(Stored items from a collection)
********************

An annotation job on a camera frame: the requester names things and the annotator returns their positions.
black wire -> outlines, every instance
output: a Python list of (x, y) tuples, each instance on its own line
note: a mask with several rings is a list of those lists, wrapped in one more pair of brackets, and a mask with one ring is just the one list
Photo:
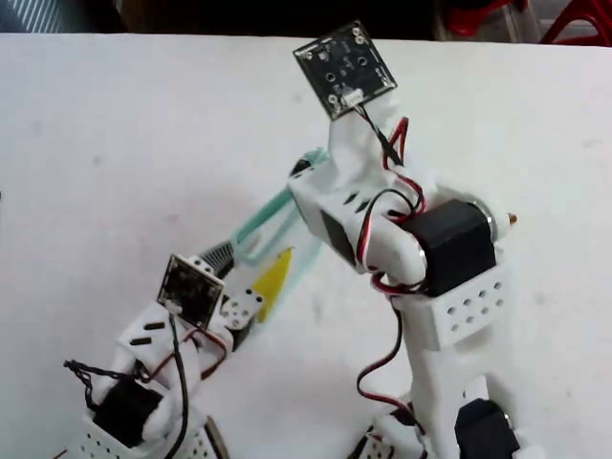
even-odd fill
[(381, 143), (382, 154), (384, 155), (385, 160), (388, 158), (393, 162), (394, 165), (404, 165), (404, 162), (402, 161), (402, 158), (400, 158), (400, 155), (398, 154), (398, 152), (395, 151), (395, 148), (389, 142), (386, 135), (383, 134), (379, 126), (377, 126), (372, 121), (370, 116), (365, 111), (365, 107), (363, 105), (357, 105), (355, 107), (355, 111), (360, 117), (362, 117), (364, 120), (367, 121), (367, 123), (370, 125), (370, 127), (374, 131), (374, 134), (376, 134), (376, 137), (379, 139), (379, 142)]
[[(183, 401), (183, 413), (182, 413), (182, 423), (181, 430), (179, 431), (179, 435), (172, 445), (172, 448), (167, 453), (164, 459), (172, 459), (176, 452), (181, 447), (183, 440), (185, 439), (187, 432), (187, 423), (189, 420), (189, 394), (187, 391), (187, 380), (185, 375), (185, 366), (183, 365), (183, 358), (181, 357), (180, 343), (179, 337), (176, 331), (176, 322), (174, 320), (174, 316), (170, 314), (170, 329), (172, 330), (172, 345), (174, 347), (174, 360), (176, 361), (176, 368), (179, 372), (179, 380), (181, 381), (181, 397)], [(92, 399), (92, 375), (98, 376), (108, 376), (114, 380), (118, 381), (136, 381), (142, 380), (142, 375), (129, 375), (127, 373), (120, 373), (117, 371), (103, 370), (101, 368), (97, 368), (95, 366), (90, 366), (80, 361), (64, 361), (64, 366), (72, 371), (77, 378), (81, 380), (83, 384), (85, 384), (85, 404), (92, 411), (96, 411), (98, 409), (98, 405)]]
[[(384, 356), (384, 358), (376, 362), (375, 365), (374, 364), (368, 365), (365, 369), (361, 370), (361, 372), (357, 376), (357, 391), (360, 393), (360, 395), (367, 399), (375, 400), (377, 402), (381, 402), (381, 400), (378, 400), (376, 398), (372, 399), (370, 397), (370, 394), (366, 393), (361, 388), (361, 381), (363, 381), (363, 378), (365, 378), (366, 376), (372, 374), (376, 370), (381, 369), (382, 367), (390, 363), (393, 359), (396, 358), (396, 356), (400, 352), (400, 348), (402, 347), (402, 336), (404, 335), (404, 320), (402, 318), (402, 313), (399, 310), (393, 307), (391, 309), (393, 309), (393, 313), (395, 314), (395, 317), (398, 323), (398, 328), (397, 328), (398, 331), (395, 337), (395, 343), (393, 344), (393, 349), (391, 349), (391, 352), (389, 352), (386, 356)], [(406, 410), (406, 414), (410, 418), (410, 422), (414, 426), (419, 428), (423, 434), (425, 434), (425, 429), (423, 428), (423, 425), (419, 422), (416, 415), (410, 408)]]
[(120, 373), (117, 371), (103, 370), (95, 366), (89, 366), (80, 361), (64, 361), (64, 367), (72, 371), (80, 381), (85, 384), (85, 404), (92, 411), (98, 409), (98, 405), (92, 399), (92, 375), (108, 376), (117, 381), (134, 381), (137, 379), (134, 375)]
[(362, 244), (363, 241), (363, 232), (365, 231), (365, 223), (370, 219), (371, 215), (372, 215), (372, 210), (374, 209), (374, 205), (376, 204), (376, 202), (381, 199), (381, 197), (385, 194), (385, 193), (393, 193), (393, 194), (397, 194), (398, 196), (400, 196), (404, 202), (406, 204), (408, 204), (408, 207), (410, 208), (410, 214), (413, 214), (416, 211), (415, 206), (412, 204), (412, 202), (405, 196), (403, 195), (400, 191), (398, 191), (397, 189), (394, 188), (385, 188), (381, 191), (378, 192), (378, 194), (376, 196), (374, 196), (374, 198), (372, 198), (372, 200), (370, 201), (370, 205), (368, 206), (367, 210), (365, 211), (365, 214), (363, 216), (363, 224), (361, 225), (361, 231), (360, 231), (360, 236), (358, 238), (358, 241), (360, 244)]
[(181, 430), (179, 436), (176, 438), (174, 445), (164, 457), (164, 459), (172, 459), (176, 452), (181, 447), (185, 435), (187, 433), (187, 422), (189, 420), (189, 394), (187, 392), (187, 380), (185, 376), (185, 367), (183, 366), (183, 358), (181, 357), (181, 350), (179, 349), (179, 337), (176, 332), (176, 323), (174, 316), (170, 314), (170, 328), (172, 329), (172, 344), (174, 346), (174, 360), (176, 361), (176, 368), (179, 371), (179, 379), (181, 380), (181, 397), (183, 400), (183, 420), (181, 422)]

white surface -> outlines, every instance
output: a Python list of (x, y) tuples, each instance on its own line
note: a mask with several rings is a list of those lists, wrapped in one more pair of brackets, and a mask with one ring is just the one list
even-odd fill
[[(0, 35), (0, 457), (52, 457), (167, 257), (229, 235), (325, 144), (298, 39)], [(549, 457), (609, 455), (612, 51), (380, 42), (408, 146), (519, 224), (516, 349)], [(358, 371), (393, 315), (322, 251), (200, 403), (233, 458), (344, 457), (376, 410)], [(405, 392), (404, 353), (366, 385)]]

robotic arm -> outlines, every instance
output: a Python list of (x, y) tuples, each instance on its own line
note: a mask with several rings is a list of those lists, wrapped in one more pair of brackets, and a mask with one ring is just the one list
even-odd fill
[[(375, 420), (354, 457), (377, 457), (391, 446), (406, 459), (543, 458), (521, 430), (521, 391), (510, 359), (512, 285), (497, 243), (515, 217), (494, 199), (433, 180), (404, 160), (404, 139), (396, 136), (402, 121), (389, 141), (381, 138), (379, 126), (394, 111), (392, 93), (378, 96), (372, 86), (360, 86), (367, 71), (347, 65), (355, 53), (358, 62), (363, 58), (368, 43), (354, 23), (295, 52), (321, 100), (330, 89), (320, 84), (320, 68), (343, 77), (339, 108), (331, 108), (343, 115), (332, 116), (330, 160), (290, 180), (311, 233), (357, 273), (372, 274), (404, 329), (412, 387), (400, 401), (375, 399), (400, 412)], [(373, 75), (380, 88), (388, 88), (392, 78), (373, 45), (369, 54), (378, 60)], [(477, 383), (481, 390), (469, 397)]]
[[(109, 370), (66, 362), (88, 406), (69, 452), (228, 458), (189, 395), (269, 316), (321, 241), (371, 275), (398, 319), (393, 351), (358, 379), (361, 395), (394, 408), (374, 419), (351, 458), (543, 459), (523, 431), (510, 360), (512, 285), (498, 242), (515, 217), (405, 157), (407, 119), (383, 134), (397, 118), (396, 83), (359, 22), (295, 57), (332, 120), (329, 158), (316, 151), (298, 161), (288, 188), (229, 242), (172, 255), (157, 301), (121, 334)], [(402, 337), (408, 393), (363, 391), (361, 378), (391, 360)]]

black circuit board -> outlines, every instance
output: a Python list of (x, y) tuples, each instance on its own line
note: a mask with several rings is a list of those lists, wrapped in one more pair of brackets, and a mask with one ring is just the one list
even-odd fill
[(172, 301), (182, 308), (181, 318), (206, 329), (223, 288), (223, 282), (212, 274), (171, 255), (157, 301), (163, 306)]
[(397, 87), (360, 21), (298, 48), (294, 56), (332, 120)]

wire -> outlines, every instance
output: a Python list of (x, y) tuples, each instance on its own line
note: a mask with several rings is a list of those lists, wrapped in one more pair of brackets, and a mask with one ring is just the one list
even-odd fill
[(383, 134), (383, 132), (381, 131), (379, 126), (377, 126), (372, 121), (370, 116), (365, 111), (365, 107), (362, 104), (356, 105), (355, 106), (355, 111), (357, 112), (357, 114), (360, 117), (362, 117), (365, 121), (367, 121), (367, 123), (370, 125), (370, 127), (374, 131), (374, 134), (376, 134), (376, 137), (378, 138), (379, 142), (381, 143), (382, 154), (385, 157), (385, 160), (390, 158), (391, 161), (393, 162), (393, 164), (395, 164), (395, 165), (404, 165), (404, 161), (402, 161), (402, 159), (400, 158), (400, 155), (398, 155), (397, 151), (395, 151), (395, 148), (393, 147), (393, 145), (391, 143), (389, 143), (389, 140)]
[(373, 273), (372, 278), (370, 279), (372, 282), (372, 286), (378, 290), (379, 292), (383, 292), (385, 295), (389, 296), (399, 296), (399, 295), (411, 295), (411, 294), (419, 294), (423, 290), (424, 282), (417, 282), (416, 284), (398, 284), (398, 285), (389, 285), (383, 282), (383, 277), (386, 274), (382, 272)]
[[(395, 146), (395, 143), (398, 141), (398, 139), (400, 140), (400, 158), (402, 159), (402, 164), (404, 163), (405, 140), (407, 137), (409, 124), (410, 124), (409, 118), (402, 117), (400, 121), (398, 122), (398, 125), (396, 126), (395, 131), (393, 132), (393, 135), (389, 139), (389, 143), (391, 143), (391, 145), (393, 146)], [(382, 154), (382, 168), (385, 170), (390, 170), (389, 161), (387, 157), (384, 155), (384, 153)], [(425, 194), (423, 193), (423, 189), (421, 188), (421, 186), (417, 184), (414, 180), (410, 179), (409, 177), (406, 177), (405, 175), (400, 174), (399, 172), (395, 170), (393, 172), (395, 172), (395, 174), (398, 176), (398, 179), (400, 179), (402, 182), (410, 186), (413, 189), (413, 191), (416, 193), (417, 203), (415, 205), (415, 208), (417, 209), (417, 211), (415, 214), (418, 215), (420, 213), (425, 212), (426, 198), (425, 198)], [(404, 217), (404, 220), (409, 217), (410, 215), (406, 215)]]
[(61, 456), (63, 456), (64, 454), (66, 454), (68, 452), (68, 449), (63, 449), (62, 451), (60, 451), (57, 455), (55, 455), (54, 457), (52, 457), (51, 459), (59, 459)]
[[(193, 338), (193, 336), (196, 333), (201, 333), (202, 335), (204, 335), (206, 338), (210, 339), (212, 342), (214, 342), (217, 346), (219, 346), (221, 348), (221, 350), (223, 351), (223, 355), (221, 356), (221, 359), (219, 359), (214, 365), (212, 365), (208, 370), (203, 371), (200, 374), (200, 381), (203, 381), (205, 379), (207, 379), (208, 377), (210, 377), (212, 375), (212, 373), (214, 373), (214, 371), (219, 367), (219, 365), (221, 363), (224, 362), (224, 360), (228, 357), (228, 354), (230, 353), (228, 351), (228, 347), (226, 346), (225, 342), (219, 338), (218, 336), (216, 336), (215, 334), (209, 332), (208, 330), (202, 330), (201, 328), (194, 328), (193, 330), (191, 330), (189, 333), (186, 334), (186, 336), (183, 338), (183, 342), (187, 342), (190, 339)], [(166, 365), (168, 365), (168, 363), (174, 358), (174, 353), (170, 353), (168, 354), (161, 362), (159, 365), (157, 365), (155, 367), (155, 369), (148, 374), (146, 377), (143, 377), (141, 379), (141, 381), (143, 383), (150, 383), (151, 381), (153, 381), (158, 375), (159, 373), (165, 368)]]
[(372, 220), (372, 211), (374, 209), (374, 206), (378, 202), (378, 200), (381, 199), (381, 197), (383, 197), (383, 195), (386, 193), (393, 193), (393, 194), (400, 196), (400, 198), (402, 198), (404, 202), (406, 202), (406, 204), (410, 208), (410, 214), (413, 214), (415, 212), (415, 206), (410, 202), (408, 198), (406, 198), (397, 189), (385, 188), (379, 191), (379, 193), (376, 196), (374, 196), (374, 198), (372, 198), (367, 208), (367, 211), (365, 212), (365, 215), (363, 216), (363, 223), (361, 224), (360, 235), (357, 241), (357, 261), (359, 261), (366, 269), (368, 269), (368, 267), (366, 264), (365, 256), (367, 255), (367, 248), (368, 248), (369, 240), (370, 240), (370, 225), (371, 225), (371, 220)]
[(77, 378), (85, 385), (85, 404), (92, 411), (98, 410), (98, 405), (92, 399), (92, 375), (108, 376), (118, 381), (134, 381), (138, 377), (135, 375), (128, 375), (126, 373), (120, 373), (117, 371), (103, 370), (95, 366), (89, 366), (80, 361), (64, 361), (64, 367), (72, 371)]
[(222, 339), (220, 339), (219, 337), (217, 337), (216, 335), (214, 335), (211, 332), (206, 331), (206, 330), (198, 329), (198, 331), (202, 332), (208, 339), (210, 339), (212, 342), (214, 342), (223, 351), (223, 355), (221, 356), (221, 359), (219, 359), (208, 370), (205, 370), (202, 373), (200, 373), (200, 381), (203, 381), (203, 380), (209, 378), (216, 371), (216, 369), (219, 368), (219, 365), (221, 365), (221, 363), (223, 363), (223, 361), (228, 357), (229, 351), (228, 351), (228, 347), (226, 346), (225, 342)]
[(361, 381), (363, 380), (363, 378), (365, 378), (367, 375), (369, 375), (373, 371), (378, 370), (379, 368), (382, 368), (383, 366), (387, 365), (390, 361), (392, 361), (395, 358), (395, 356), (398, 355), (398, 352), (400, 351), (400, 347), (402, 346), (402, 334), (403, 334), (402, 314), (395, 308), (393, 308), (393, 312), (395, 313), (395, 317), (398, 320), (398, 332), (397, 332), (397, 337), (395, 339), (395, 344), (393, 345), (393, 349), (391, 349), (391, 352), (389, 352), (386, 356), (384, 356), (379, 361), (370, 363), (369, 365), (367, 365), (365, 368), (361, 370), (361, 372), (357, 376), (357, 391), (360, 393), (360, 395), (362, 395), (368, 400), (373, 400), (375, 402), (383, 402), (384, 404), (392, 404), (393, 406), (406, 411), (406, 413), (408, 414), (408, 416), (410, 416), (411, 421), (414, 423), (414, 425), (417, 426), (423, 434), (425, 434), (425, 430), (423, 429), (423, 426), (421, 425), (421, 423), (419, 423), (419, 421), (417, 420), (416, 416), (414, 415), (410, 407), (407, 404), (405, 404), (403, 401), (396, 399), (394, 397), (390, 397), (388, 395), (377, 394), (374, 392), (367, 392), (361, 388)]
[[(400, 122), (398, 122), (398, 125), (395, 128), (395, 131), (391, 135), (391, 138), (389, 139), (389, 143), (393, 147), (395, 147), (395, 143), (398, 141), (398, 139), (400, 139), (399, 154), (400, 154), (400, 159), (402, 160), (402, 163), (404, 163), (405, 139), (408, 134), (409, 123), (410, 123), (410, 120), (408, 119), (408, 117), (402, 117), (400, 119)], [(382, 168), (385, 170), (389, 170), (389, 161), (388, 161), (388, 158), (384, 154), (382, 155)]]
[(179, 430), (179, 435), (170, 448), (170, 451), (164, 457), (164, 459), (172, 459), (176, 452), (181, 447), (183, 440), (185, 439), (185, 435), (187, 433), (187, 423), (189, 420), (189, 394), (187, 391), (187, 380), (185, 376), (185, 367), (183, 366), (183, 358), (181, 357), (181, 349), (179, 343), (179, 337), (176, 332), (176, 322), (174, 321), (174, 315), (170, 313), (170, 328), (172, 329), (172, 345), (174, 347), (174, 360), (176, 361), (176, 368), (179, 372), (179, 380), (181, 381), (181, 398), (183, 401), (183, 420), (181, 421), (181, 430)]

********************

- _Required work_:
If a line of the records includes the string "every", copy it out.

- _Response box_:
black wire -> outlines, every instance
white surface -> outlines, every instance
robotic arm -> outlines, every instance
black circuit board -> outlines, every instance
wire -> outlines, every instance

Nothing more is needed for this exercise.